» **PROBLEM TO WORK ON**
Give back the line in the listing below that contains "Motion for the" and all remaining lines, retyped exactly, through the last line.

━━━ EXERCISE DATA ━━━

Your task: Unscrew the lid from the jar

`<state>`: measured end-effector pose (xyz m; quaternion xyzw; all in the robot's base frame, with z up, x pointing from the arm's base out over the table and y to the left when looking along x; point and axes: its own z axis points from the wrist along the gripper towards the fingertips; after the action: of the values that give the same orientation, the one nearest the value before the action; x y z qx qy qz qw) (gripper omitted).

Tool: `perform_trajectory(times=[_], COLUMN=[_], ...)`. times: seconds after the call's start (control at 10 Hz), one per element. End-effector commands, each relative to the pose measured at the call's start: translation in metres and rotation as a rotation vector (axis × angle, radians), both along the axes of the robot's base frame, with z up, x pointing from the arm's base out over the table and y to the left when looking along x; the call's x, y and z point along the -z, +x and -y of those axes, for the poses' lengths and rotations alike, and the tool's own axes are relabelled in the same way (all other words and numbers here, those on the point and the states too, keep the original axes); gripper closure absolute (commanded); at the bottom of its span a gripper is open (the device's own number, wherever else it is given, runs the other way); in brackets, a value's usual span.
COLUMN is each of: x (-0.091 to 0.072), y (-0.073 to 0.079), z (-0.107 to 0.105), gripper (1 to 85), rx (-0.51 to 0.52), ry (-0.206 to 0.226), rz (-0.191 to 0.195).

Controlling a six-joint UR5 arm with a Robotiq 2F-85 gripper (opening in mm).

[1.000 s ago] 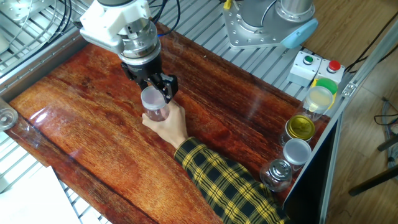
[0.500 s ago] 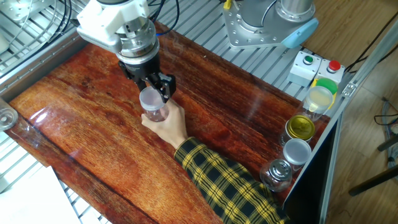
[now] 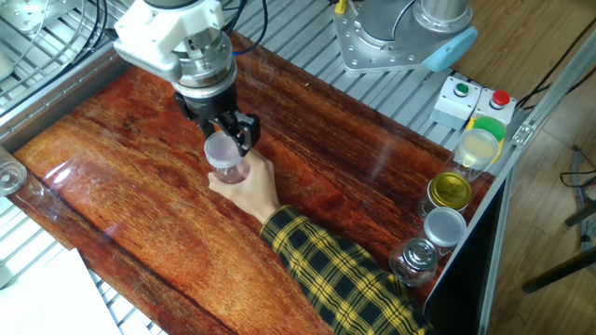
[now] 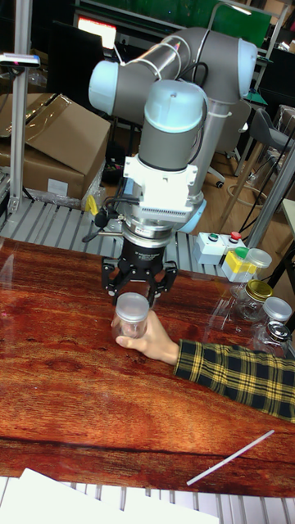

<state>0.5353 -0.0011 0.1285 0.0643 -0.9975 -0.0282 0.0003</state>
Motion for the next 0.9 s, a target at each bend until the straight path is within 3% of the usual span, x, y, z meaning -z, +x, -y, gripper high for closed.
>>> perform_trajectory(times=[0.0,0.2,0.3,0.5,0.6,0.8], x=[-0.006,-0.009,-0.009,-0.006,-0.004,-0.005], y=[0.017,0.02,0.025,0.026,0.026,0.023], z=[-0.015,-0.02,-0.018,-0.011,-0.002,0.0], gripper=[50.0,50.0,49.7,48.7,48.7,48.7], rx=[-0.074,-0.263,-0.377,-0.517,-0.587,-0.687], ry=[0.009,0.026,0.021,0.012,-0.022,-0.047], rz=[0.051,0.089,0.124,0.158,0.162,0.158])
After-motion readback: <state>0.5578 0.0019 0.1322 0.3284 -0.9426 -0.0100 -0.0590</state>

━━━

» **SOLUTION**
Motion for the next 0.9 s, a target at each bend until the straight path is within 3% of the usual span, x, y, z meaning -z, +x, -y, gripper high for closed.
>>> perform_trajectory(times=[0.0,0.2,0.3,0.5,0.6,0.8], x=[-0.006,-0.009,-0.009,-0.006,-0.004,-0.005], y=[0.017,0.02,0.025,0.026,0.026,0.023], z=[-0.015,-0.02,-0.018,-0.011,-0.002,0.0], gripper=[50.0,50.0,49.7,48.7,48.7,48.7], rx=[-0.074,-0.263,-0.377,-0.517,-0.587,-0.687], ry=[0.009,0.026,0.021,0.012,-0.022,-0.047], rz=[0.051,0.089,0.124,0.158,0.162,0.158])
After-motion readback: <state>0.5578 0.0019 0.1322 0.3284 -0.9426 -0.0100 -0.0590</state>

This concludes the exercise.